▶ WHAT YOU WILL DO
Repeat nothing but the lines below running from the one containing "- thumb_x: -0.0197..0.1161" to the one containing "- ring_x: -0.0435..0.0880". Keep both end lines.

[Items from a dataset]
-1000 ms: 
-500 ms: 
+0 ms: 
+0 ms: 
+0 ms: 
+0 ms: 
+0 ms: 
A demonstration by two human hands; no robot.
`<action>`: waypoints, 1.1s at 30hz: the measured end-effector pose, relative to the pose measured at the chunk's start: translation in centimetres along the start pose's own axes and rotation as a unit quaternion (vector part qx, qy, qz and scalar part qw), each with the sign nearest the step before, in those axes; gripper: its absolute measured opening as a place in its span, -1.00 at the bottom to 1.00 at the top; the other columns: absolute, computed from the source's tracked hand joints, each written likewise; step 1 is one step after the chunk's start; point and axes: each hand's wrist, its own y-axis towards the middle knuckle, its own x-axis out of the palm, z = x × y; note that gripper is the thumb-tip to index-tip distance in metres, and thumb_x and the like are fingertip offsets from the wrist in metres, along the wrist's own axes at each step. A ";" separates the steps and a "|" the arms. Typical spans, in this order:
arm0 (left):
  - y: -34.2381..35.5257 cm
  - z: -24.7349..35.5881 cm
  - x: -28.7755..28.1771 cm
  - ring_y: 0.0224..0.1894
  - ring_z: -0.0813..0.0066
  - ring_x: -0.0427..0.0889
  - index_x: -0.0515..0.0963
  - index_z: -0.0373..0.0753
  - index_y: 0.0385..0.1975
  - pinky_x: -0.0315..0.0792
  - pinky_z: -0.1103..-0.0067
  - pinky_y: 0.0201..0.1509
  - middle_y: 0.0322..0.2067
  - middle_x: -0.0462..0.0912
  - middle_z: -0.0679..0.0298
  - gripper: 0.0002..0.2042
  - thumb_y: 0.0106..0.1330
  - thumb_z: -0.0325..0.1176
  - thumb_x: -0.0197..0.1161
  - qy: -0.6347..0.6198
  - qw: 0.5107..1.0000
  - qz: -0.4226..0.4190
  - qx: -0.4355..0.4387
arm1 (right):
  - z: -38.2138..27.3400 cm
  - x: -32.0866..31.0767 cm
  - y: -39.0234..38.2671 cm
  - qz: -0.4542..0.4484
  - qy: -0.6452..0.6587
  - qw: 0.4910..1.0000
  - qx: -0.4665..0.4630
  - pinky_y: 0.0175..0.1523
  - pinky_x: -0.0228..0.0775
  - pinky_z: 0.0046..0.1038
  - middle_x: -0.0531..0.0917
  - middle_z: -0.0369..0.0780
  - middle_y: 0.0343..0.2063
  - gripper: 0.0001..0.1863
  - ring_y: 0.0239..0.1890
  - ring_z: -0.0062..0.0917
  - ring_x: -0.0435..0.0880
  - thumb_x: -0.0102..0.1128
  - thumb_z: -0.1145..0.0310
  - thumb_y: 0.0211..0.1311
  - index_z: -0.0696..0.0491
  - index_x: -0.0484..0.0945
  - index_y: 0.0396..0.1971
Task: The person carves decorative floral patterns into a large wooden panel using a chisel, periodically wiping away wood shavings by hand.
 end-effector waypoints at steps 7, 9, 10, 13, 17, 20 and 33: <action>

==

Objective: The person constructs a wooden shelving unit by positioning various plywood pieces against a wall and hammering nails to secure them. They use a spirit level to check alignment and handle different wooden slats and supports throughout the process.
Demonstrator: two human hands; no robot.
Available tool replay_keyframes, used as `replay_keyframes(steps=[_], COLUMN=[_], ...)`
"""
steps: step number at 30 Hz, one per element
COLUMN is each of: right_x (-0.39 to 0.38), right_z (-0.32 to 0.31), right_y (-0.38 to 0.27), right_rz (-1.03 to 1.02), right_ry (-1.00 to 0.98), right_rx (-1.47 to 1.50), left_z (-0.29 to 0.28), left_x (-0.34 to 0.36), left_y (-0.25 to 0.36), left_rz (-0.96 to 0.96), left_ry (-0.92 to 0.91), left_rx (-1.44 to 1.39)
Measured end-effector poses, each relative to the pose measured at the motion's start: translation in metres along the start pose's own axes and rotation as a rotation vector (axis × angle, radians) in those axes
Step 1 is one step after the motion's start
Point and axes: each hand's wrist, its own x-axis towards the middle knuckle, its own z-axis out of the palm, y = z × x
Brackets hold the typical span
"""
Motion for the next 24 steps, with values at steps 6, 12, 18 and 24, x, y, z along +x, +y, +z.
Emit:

▶ WORKED SOLUTION
  - thumb_x: -0.0197..0.1161
  - qy: -0.6347..0.6198
  - qw: 0.5107..1.0000
  - qz: -0.4226..0.4190
  - qx: -0.4355..0.4387
arm1 (right):
  - z: -38.2138..27.3400 cm
  - x: -32.0866..31.0767 cm
  - y: -39.0234..38.2671 cm
  - qz: -0.4542..0.4484
  - qy: -0.6452..0.6587
  - qw: 0.4910..1.0000
  - qx: -0.4665..0.4630
  - pinky_y: 0.0175..0.1523
  - pinky_x: -0.0228..0.0775
  - pinky_z: 0.0046..0.1038
  - middle_x: -0.0531..0.0917
  - middle_z: -0.0369..0.0780
  - middle_y: 0.0343..0.2063
  - gripper: 0.0001..0.1863
  - ring_y: 0.0239..0.1890
  - ring_z: -0.0062..0.0917
  - ring_x: -0.0435..0.0880

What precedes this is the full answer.